▶ **THE TASK**
Which of the lines in the data below contain the string "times"? Copy each of them.

═══ RECORD EXCERPTS

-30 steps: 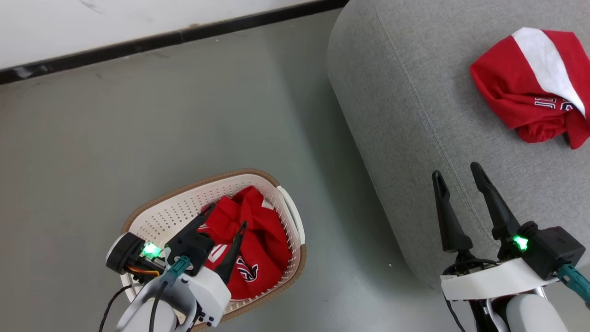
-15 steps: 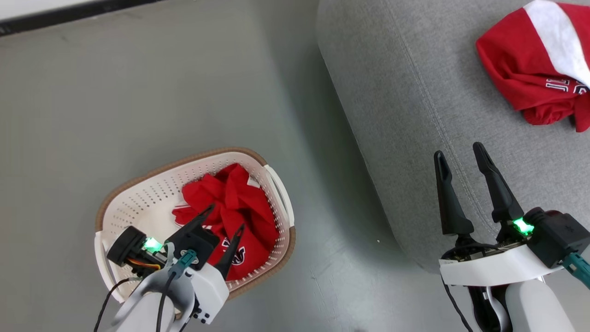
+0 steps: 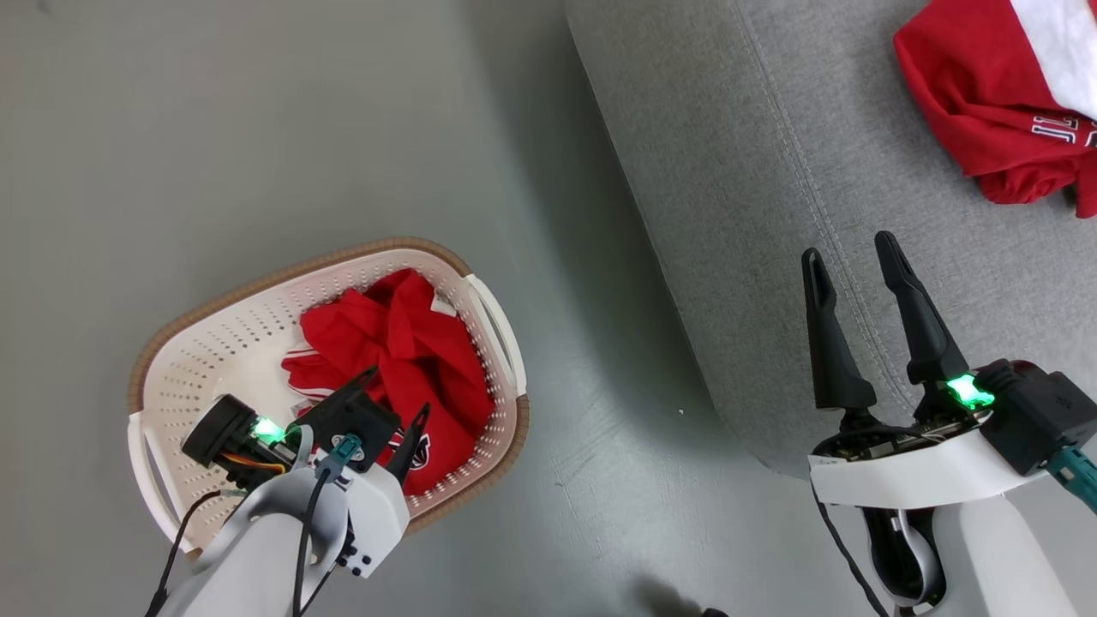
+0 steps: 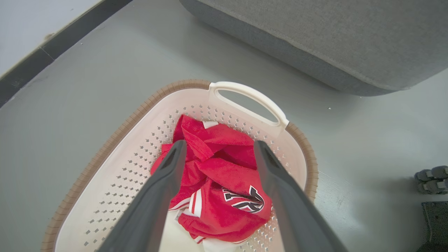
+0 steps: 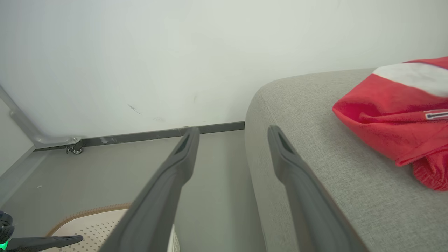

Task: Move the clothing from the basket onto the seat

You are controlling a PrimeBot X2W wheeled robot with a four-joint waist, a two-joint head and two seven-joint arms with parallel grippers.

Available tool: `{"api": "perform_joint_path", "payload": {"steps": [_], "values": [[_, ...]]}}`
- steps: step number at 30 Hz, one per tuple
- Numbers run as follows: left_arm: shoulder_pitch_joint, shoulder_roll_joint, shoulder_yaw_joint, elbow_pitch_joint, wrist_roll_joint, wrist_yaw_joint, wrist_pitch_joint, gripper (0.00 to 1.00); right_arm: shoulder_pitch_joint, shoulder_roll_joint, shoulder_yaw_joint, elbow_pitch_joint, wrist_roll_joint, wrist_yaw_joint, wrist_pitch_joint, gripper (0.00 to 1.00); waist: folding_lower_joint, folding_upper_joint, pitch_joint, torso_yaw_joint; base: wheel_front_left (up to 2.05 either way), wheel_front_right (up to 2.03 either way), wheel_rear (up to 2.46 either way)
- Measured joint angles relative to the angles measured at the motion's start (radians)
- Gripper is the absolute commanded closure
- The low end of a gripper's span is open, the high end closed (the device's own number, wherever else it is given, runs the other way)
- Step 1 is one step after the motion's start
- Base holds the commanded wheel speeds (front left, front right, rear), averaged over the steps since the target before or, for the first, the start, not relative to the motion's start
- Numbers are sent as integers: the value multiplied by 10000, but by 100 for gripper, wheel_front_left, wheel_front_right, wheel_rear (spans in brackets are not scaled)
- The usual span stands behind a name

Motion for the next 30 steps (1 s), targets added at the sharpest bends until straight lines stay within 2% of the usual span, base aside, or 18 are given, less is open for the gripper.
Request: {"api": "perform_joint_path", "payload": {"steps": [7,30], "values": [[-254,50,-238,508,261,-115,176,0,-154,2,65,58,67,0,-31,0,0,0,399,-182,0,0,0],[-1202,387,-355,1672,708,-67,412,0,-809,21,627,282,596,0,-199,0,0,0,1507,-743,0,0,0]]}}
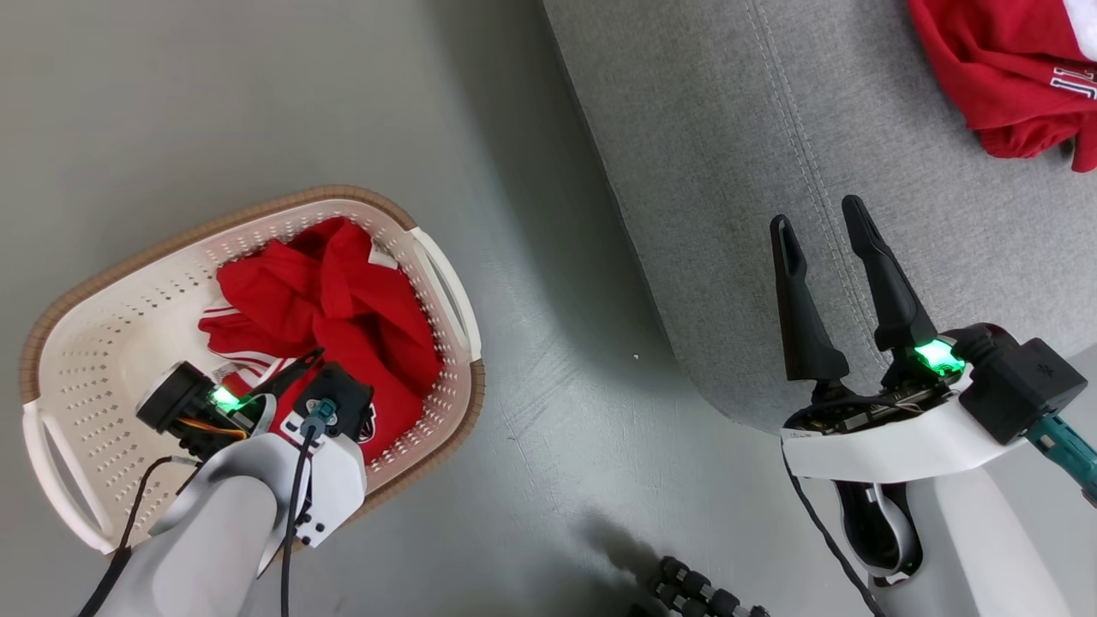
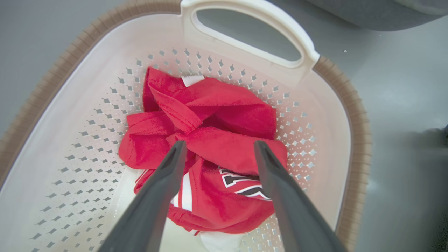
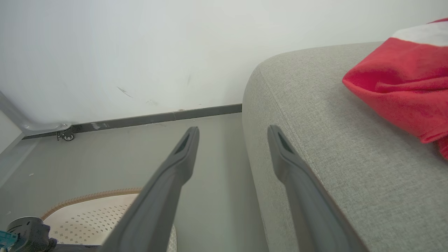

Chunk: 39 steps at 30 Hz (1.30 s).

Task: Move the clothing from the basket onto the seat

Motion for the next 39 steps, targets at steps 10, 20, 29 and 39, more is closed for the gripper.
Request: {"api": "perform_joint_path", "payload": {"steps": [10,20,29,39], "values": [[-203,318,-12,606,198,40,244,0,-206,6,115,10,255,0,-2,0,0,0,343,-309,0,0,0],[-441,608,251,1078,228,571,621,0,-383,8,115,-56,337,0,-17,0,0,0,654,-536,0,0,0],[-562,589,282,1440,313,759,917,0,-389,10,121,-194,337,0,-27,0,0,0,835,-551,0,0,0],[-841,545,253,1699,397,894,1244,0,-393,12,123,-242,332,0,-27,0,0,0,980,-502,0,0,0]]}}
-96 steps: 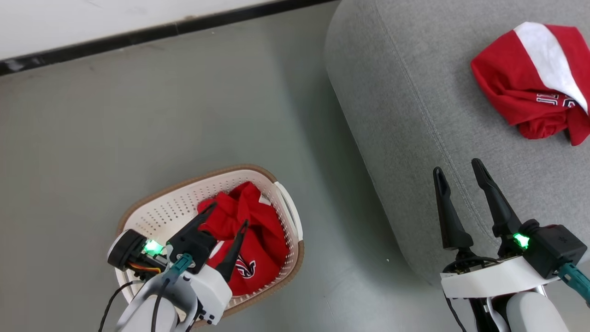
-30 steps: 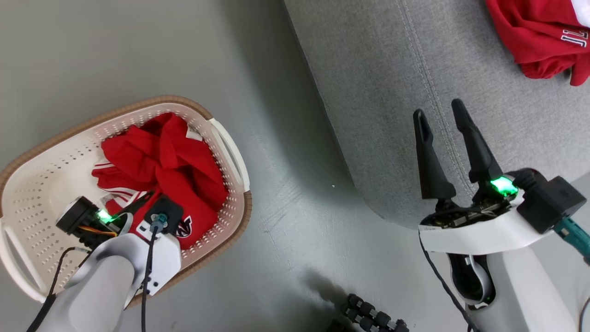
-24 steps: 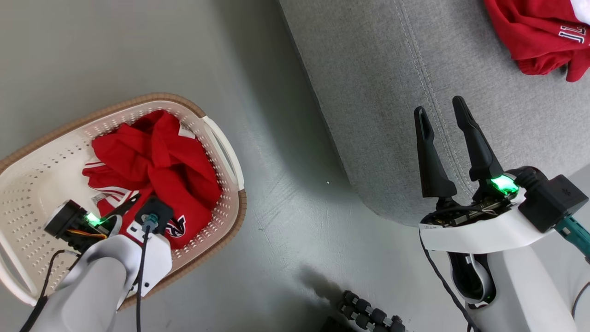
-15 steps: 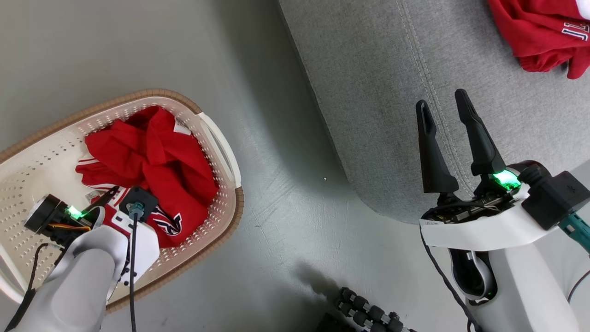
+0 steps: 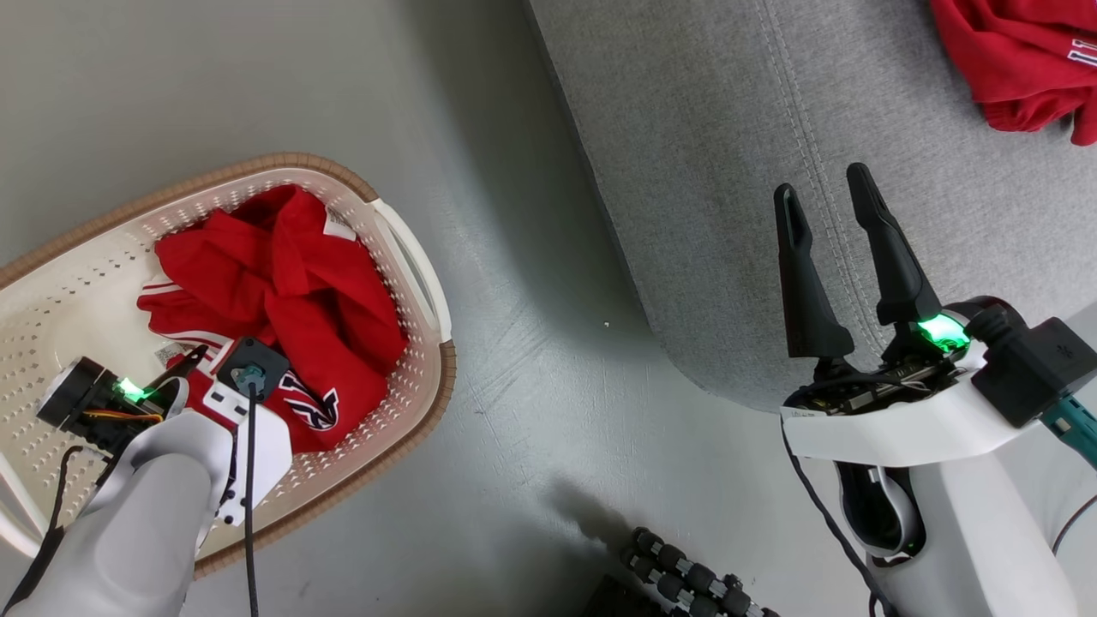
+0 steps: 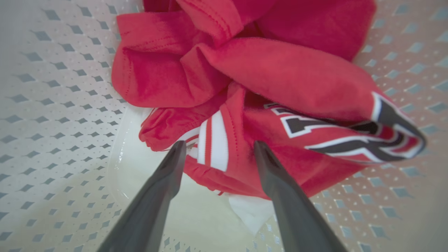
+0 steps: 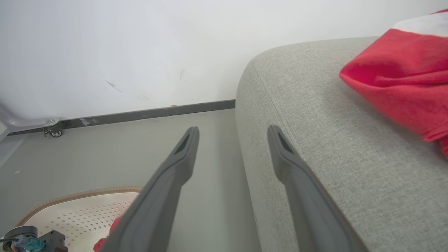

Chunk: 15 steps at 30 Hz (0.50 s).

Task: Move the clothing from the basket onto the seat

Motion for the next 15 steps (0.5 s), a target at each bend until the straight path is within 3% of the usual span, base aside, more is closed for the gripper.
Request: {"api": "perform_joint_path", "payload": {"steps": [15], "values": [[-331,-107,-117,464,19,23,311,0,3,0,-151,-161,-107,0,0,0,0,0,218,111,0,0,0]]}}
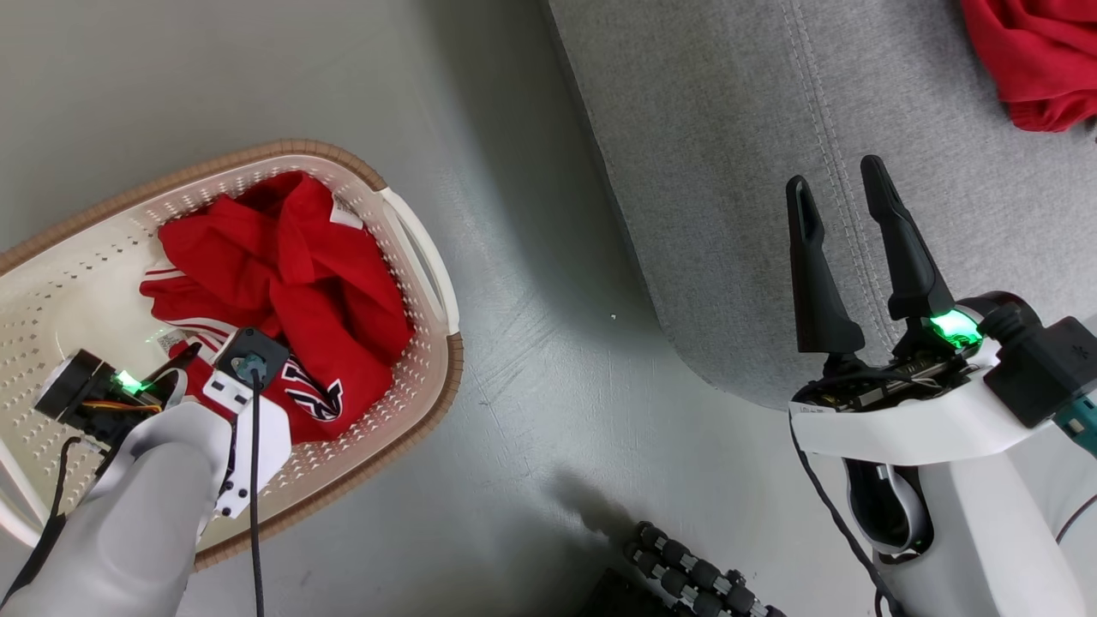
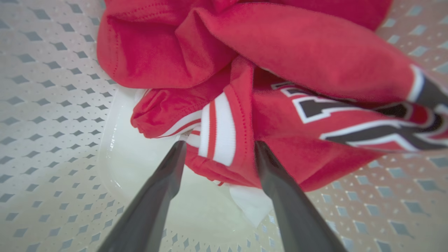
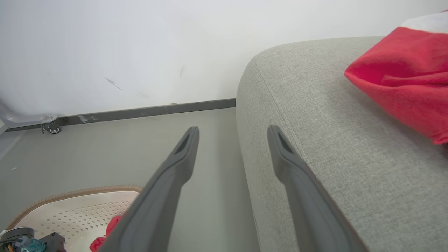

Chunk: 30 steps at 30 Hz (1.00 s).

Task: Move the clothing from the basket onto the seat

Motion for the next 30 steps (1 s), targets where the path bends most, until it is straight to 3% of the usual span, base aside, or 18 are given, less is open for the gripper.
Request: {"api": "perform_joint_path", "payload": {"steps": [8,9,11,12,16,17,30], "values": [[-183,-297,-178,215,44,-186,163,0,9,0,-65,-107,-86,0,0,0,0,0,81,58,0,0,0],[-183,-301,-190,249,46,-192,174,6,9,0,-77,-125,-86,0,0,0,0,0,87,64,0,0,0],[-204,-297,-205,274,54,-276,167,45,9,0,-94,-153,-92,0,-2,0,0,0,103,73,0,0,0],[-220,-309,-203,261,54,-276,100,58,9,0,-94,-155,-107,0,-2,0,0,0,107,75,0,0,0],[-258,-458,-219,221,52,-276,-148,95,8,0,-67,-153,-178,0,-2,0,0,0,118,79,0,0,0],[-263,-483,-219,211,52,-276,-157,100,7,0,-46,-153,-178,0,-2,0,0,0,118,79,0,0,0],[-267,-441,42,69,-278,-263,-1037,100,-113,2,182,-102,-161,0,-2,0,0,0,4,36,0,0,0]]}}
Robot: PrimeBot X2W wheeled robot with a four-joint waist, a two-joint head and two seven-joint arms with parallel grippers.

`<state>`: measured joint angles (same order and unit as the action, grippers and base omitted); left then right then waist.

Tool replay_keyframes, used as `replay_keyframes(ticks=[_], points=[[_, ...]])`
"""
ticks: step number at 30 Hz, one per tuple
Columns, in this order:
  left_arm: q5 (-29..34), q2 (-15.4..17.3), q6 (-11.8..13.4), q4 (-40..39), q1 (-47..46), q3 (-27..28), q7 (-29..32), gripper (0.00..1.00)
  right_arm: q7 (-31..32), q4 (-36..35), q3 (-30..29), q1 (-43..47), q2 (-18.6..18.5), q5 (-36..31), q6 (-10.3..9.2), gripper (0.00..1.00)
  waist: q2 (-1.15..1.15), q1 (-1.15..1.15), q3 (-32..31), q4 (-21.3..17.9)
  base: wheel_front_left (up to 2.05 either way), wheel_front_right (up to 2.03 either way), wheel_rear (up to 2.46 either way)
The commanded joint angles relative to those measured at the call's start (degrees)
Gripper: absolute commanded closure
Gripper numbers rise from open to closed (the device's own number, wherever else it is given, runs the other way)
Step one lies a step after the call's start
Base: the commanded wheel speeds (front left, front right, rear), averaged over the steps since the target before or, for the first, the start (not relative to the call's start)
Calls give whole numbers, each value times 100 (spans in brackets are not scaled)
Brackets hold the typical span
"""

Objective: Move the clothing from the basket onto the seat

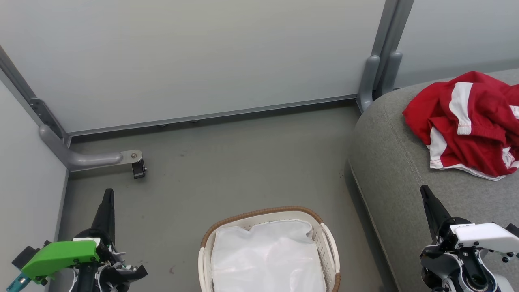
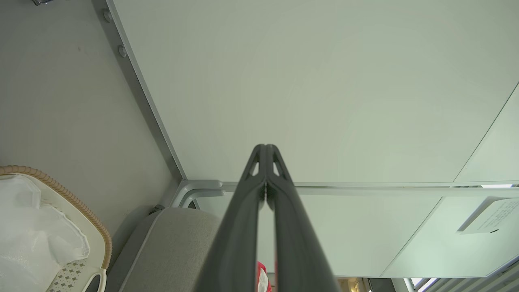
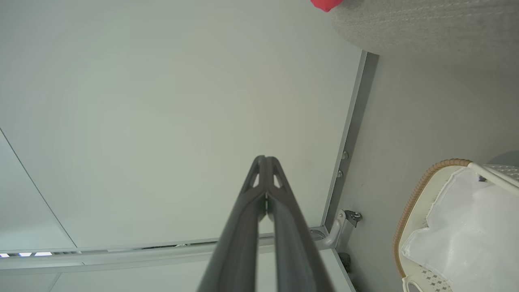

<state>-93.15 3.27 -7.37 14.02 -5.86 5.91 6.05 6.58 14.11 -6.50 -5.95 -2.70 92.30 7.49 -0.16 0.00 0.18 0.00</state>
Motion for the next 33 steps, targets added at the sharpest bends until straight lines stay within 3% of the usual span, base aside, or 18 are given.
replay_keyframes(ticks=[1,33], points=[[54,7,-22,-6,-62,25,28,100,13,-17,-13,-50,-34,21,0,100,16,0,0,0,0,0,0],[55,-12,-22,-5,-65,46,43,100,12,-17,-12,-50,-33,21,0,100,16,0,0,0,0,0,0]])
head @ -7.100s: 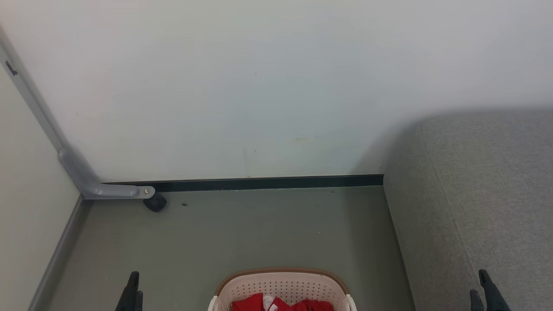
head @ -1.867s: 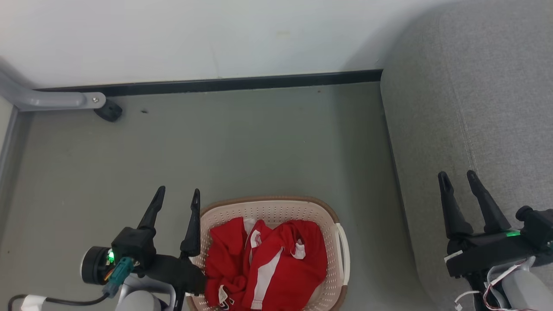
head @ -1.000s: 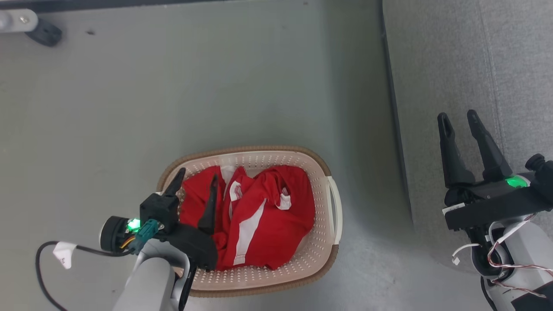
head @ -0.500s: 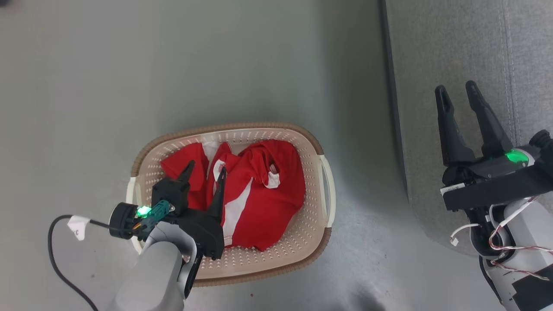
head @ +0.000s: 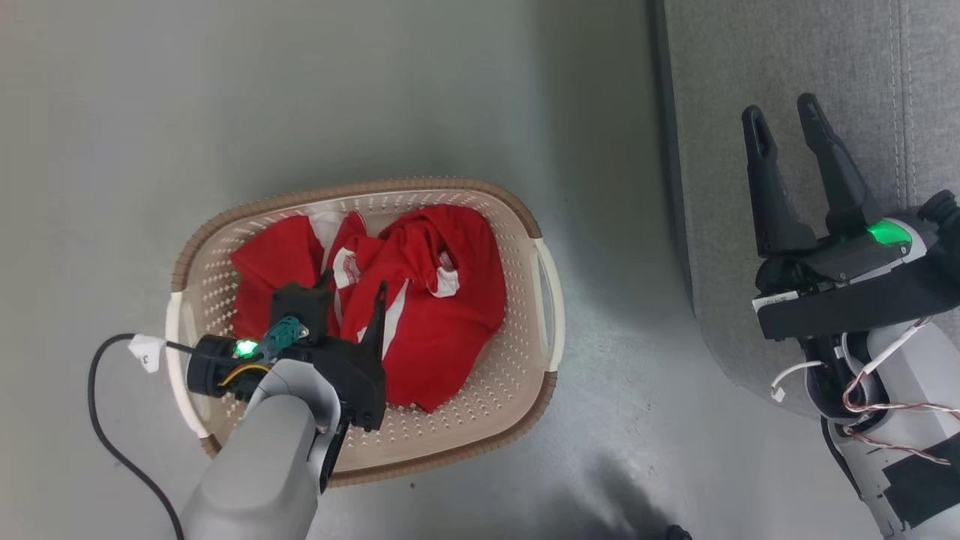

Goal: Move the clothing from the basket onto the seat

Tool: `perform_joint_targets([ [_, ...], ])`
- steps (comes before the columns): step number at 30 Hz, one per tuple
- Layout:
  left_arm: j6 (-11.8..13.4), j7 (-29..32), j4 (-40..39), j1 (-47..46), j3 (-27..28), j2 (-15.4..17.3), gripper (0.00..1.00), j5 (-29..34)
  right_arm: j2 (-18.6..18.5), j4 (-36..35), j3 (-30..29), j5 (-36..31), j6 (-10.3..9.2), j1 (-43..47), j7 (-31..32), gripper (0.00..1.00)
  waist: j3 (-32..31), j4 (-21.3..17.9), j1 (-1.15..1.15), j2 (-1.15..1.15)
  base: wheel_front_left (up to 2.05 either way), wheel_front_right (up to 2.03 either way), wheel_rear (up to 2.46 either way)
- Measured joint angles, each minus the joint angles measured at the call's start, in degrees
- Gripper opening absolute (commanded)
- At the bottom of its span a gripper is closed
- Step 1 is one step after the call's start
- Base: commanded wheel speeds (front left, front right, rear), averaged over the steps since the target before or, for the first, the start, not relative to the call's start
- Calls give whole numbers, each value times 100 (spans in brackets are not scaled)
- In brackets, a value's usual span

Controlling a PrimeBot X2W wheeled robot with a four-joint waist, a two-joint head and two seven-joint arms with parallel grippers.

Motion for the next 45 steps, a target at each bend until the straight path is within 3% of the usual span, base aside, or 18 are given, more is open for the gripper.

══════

▶ **SOLUTION FOR THIS EXERCISE**
Calls give whole numbers, each value times 100 (spans in brackets are not scaled)
- Calls give whole numbers, each value times 100 (spans in brackets are not scaled)

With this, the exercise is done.